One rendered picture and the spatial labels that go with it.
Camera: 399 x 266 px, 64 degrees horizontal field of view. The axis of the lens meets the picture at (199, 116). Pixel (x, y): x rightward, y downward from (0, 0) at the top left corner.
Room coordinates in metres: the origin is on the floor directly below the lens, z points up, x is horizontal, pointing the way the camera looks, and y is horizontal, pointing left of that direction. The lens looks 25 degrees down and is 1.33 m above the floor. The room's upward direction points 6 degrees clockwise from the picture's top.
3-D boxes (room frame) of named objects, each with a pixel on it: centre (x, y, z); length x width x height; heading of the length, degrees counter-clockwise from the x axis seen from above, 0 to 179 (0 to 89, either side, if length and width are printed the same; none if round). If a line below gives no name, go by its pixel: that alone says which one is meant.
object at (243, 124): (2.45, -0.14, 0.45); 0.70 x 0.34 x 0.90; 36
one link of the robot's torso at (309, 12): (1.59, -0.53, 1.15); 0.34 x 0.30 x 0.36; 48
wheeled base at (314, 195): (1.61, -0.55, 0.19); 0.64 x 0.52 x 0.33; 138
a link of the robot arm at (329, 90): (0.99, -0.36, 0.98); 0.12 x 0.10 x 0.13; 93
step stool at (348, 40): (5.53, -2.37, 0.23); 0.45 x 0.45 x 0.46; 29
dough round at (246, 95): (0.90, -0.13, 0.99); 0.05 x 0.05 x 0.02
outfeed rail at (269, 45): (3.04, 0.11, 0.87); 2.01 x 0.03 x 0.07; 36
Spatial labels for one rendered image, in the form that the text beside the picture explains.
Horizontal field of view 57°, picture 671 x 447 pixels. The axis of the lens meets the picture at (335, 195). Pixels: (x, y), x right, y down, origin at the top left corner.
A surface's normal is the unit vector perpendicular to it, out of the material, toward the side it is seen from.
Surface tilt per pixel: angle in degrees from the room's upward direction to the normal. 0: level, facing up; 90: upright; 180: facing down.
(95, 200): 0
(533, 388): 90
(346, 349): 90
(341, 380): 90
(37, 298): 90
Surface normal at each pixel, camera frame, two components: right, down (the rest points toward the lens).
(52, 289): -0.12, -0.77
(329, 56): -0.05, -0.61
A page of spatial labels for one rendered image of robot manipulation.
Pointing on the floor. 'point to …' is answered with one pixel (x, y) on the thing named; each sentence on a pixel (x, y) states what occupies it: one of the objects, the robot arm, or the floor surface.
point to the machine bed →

YOUR TASK | Copy each record above so that no word or mark differs.

RESULT BELOW |
One rendered picture and the spatial labels that go with it.
Camera: 399 x 266 px, 64 degrees horizontal field of view. The axis of the lens meets the picture at (199, 116). Pixel (x, y): x rightward, y downward from (0, 0) at the top left corner.
Room coordinates in metres: the origin is on the floor directly below the lens, z points up, x is horizontal, pointing the way the camera looks, and y is horizontal, pointing left of that direction. The lens looks 25 degrees down and is 1.33 m above the floor. The room's upward direction points 6 degrees clockwise from the picture's top.
3-D boxes (room frame) of named objects, each with a pixel on it: centre (x, y, z); length x width x height; heading of the length, degrees counter-clockwise from the x axis seen from above, 0 to 179 (0 to 89, either side, if length and width are printed the same; none if round). If a line below gives no name, go by its pixel: that alone says which one is meant.
object at (243, 124): (2.45, -0.14, 0.45); 0.70 x 0.34 x 0.90; 36
one link of the robot's torso at (309, 12): (1.59, -0.53, 1.15); 0.34 x 0.30 x 0.36; 48
wheeled base at (314, 195): (1.61, -0.55, 0.19); 0.64 x 0.52 x 0.33; 138
a link of the robot arm at (329, 90): (0.99, -0.36, 0.98); 0.12 x 0.10 x 0.13; 93
step stool at (348, 40): (5.53, -2.37, 0.23); 0.45 x 0.45 x 0.46; 29
dough round at (246, 95): (0.90, -0.13, 0.99); 0.05 x 0.05 x 0.02
outfeed rail at (269, 45): (3.04, 0.11, 0.87); 2.01 x 0.03 x 0.07; 36
Spatial labels for one rendered image, in the form that the text beside the picture explains.
Horizontal field of view 57°, picture 671 x 447 pixels. The axis of the lens meets the picture at (335, 195). Pixels: (x, y), x right, y down, origin at the top left corner.
A surface's normal is the unit vector perpendicular to it, out of the material, toward the side it is seen from.
Surface tilt per pixel: angle in degrees from the room's upward direction to the normal. 0: level, facing up; 90: upright; 180: facing down.
(95, 200): 0
(533, 388): 90
(346, 349): 90
(341, 380): 90
(37, 298): 90
Surface normal at each pixel, camera frame, two components: right, down (the rest points toward the lens).
(52, 289): -0.12, -0.77
(329, 56): -0.05, -0.61
A page of spatial labels for one rendered image of robot manipulation.
Pointing on the floor. 'point to …' is answered with one pixel (x, y) on the thing named; each sentence on a pixel (x, y) states what occupies it: one of the objects, the robot arm, or the floor surface.
point to the machine bed →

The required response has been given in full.